1. Prioriser l’entraînement de la vitesse footballistique en tant que telle
À choisir entre des entraînements de vitesse et de force, les premiers doivent être priorisés en étant stimulés directement par des exercices qui reproduisent les exigences du football. Cela implique :
- des courts sprints répétés avec des changements de direction que je propose d’effectuer systématiquement lors des activations des entraînements ou en session Repeat Sprint Ability. Ces entraînements visent à cultiver les sensations de vitesse par le relâchement
- des activations réactives systématiques des 3 premiers appuis que les joueurs exercent lors des jeux de possession ou de conservation
- l'optimisation technique de la fluidité de ces séquences de vitesse par des écoles de vitesse footballistique qui intègrent des corrections posturales in vivo et in situ
2. Corriger la posture corporelle
Un corps rigide et verrouillé limite l’expression de la vitesse. J’entraîne sa libération par:
- des exercices de mobilité que j’intègre dans les activations et les séances d’entraînement. Je propose, en cas de besoins identifiés par un bilan postural, des séances spécifiques d’exercices d’étirement balistique par balancement rythmique doux et de Stretching Global Actif. Ce dernier me permet d’étirer excentriquement les muscles dit statiques dont la fonction est de nous tenir posturalement et qui sont souvent surtendus en isométrie
- la fixation des tensions corporelles au niveau du bassin. Ceci afin que les joueurs puissent canaliser leur puissance musculaire dans la gestuelle footballistique
3. Adopter une approche fonctionnelle de la force footballistique
Plutôt que de développer une force brute déconnectée du football, l’idée est de privilégier des méthodes qui l’entraînent directement dans la gestuelle footballistique et qui permettent de l’exprimer en :
- intégrant dans les exécutions des exercices les principes fonctionnels de la gestuelle footballistique qui sont pour ma part l’amplitude, la projection et la variation
- cherchant à ce que les chaînes musculaires collaborent mieux ensemble par des stimulations intermusculaires de force pour obtenir par cette harmonisation corporelle de la fluidité gestuelle
En conclusion
Pour éviter toute « forcite », l’entraînement de la force footballistique ne doit jamais être une finalité, mais un outil au service de la vitesse footballistique. En adoptant une approche plus spécifique, dynamique et fonctionnelle, les joueurs peuvent exploiter pleinement leur potentiel de vitesse sans tomber dans les pièges de la « forcite » qui produit de la suramplitude gestuelle. L’objectif est de libérer le mouvement en assurant une exécution gestuelle harmonieuse et efficace en combinant avec pertinence et sagacité la fréquence et l’amplitude. Cela implique d’éviter l’excès de travail en isolation musculaire sur machines et de privilégier les exercices polyarticulaires, de favoriser les mouvements qui améliorent coordinativement directement le taux de la montée de la puissance musculaire et enfin de limiter toute hypertrophie excessive qui alourdit et rigidifie les joueurs.

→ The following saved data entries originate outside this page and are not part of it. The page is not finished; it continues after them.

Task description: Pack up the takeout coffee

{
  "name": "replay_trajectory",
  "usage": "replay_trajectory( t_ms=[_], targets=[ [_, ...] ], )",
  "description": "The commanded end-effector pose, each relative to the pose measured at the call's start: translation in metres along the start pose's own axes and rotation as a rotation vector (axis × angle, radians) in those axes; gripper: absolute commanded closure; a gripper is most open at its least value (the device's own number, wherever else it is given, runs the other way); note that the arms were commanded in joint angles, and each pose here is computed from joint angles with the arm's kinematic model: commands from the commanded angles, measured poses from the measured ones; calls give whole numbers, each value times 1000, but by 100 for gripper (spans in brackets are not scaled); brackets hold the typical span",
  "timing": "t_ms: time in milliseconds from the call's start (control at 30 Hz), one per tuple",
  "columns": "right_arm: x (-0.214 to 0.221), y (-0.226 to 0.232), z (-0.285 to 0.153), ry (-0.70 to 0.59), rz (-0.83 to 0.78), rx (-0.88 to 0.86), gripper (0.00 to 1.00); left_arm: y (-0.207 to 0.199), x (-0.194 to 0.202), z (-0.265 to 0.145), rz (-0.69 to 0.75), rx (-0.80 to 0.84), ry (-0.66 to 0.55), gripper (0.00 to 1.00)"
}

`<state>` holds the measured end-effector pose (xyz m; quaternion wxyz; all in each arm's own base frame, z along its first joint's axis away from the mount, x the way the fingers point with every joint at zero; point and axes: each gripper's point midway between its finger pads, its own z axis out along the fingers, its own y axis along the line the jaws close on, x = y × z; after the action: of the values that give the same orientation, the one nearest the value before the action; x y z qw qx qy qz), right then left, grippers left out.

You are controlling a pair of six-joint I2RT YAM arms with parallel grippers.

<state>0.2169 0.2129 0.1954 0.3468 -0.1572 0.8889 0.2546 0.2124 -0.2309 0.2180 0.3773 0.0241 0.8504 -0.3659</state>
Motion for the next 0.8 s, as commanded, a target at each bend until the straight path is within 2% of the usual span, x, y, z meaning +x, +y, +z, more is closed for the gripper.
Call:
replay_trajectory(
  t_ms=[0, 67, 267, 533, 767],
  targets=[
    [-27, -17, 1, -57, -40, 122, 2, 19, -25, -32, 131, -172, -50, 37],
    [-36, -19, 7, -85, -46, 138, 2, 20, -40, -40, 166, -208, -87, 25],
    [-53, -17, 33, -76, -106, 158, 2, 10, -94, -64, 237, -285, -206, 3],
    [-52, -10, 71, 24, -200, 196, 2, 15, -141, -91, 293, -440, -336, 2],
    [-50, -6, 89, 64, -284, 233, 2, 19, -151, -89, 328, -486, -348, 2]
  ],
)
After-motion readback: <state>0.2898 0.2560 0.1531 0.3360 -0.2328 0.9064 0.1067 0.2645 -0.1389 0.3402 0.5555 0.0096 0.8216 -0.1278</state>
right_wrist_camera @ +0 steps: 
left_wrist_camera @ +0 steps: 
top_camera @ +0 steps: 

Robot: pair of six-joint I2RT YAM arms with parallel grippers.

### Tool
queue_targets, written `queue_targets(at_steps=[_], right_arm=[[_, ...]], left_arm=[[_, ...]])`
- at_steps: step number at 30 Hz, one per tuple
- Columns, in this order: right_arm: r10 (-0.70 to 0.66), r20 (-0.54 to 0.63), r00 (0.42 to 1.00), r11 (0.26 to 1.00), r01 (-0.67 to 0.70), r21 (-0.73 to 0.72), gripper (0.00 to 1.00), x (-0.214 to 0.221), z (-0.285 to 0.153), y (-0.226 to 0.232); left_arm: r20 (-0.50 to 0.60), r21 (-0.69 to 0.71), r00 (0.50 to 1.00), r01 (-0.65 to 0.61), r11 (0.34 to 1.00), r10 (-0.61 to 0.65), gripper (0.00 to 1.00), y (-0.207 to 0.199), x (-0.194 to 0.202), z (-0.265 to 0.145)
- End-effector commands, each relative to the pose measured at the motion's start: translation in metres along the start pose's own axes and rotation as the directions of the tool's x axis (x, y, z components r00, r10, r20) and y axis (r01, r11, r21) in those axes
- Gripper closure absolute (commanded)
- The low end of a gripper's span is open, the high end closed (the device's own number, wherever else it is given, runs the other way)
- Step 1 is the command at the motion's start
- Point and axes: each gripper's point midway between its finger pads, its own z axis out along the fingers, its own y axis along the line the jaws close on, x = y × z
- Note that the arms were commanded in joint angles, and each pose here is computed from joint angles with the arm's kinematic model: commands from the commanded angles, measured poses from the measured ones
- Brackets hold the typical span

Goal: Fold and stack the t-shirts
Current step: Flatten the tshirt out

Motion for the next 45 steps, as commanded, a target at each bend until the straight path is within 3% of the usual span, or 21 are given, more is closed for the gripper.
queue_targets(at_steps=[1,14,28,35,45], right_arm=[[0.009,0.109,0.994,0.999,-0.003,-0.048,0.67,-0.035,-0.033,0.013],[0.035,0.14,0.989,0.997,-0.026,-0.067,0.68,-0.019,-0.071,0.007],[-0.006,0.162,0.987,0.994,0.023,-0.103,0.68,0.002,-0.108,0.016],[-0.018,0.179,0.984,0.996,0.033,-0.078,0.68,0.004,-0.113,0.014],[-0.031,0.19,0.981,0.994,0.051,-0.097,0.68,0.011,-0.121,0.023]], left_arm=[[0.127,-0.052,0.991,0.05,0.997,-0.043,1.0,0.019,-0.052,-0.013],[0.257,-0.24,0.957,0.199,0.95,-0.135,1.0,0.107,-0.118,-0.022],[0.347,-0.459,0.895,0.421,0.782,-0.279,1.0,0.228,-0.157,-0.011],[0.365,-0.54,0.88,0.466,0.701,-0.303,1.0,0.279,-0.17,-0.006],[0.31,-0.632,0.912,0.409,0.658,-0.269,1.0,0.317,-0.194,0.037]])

[1] Lire notamment Franck Taiana, Jean-Francis Gréhaigne et Gilles Cometti, Rapport de recherche, Football et musculation, Université de Bourgogne, Unité de formation et de recherche en Sciences et Techniques des Activités Physiques et Sportives
[2] Pierre Morath, Il y a un siècle... les débuts de l'athlétisme en Suisse, 1892-1924. Edition1996.
[3] Jacques Piasenta, L’éducation athlétique, Editions Insep, 1988.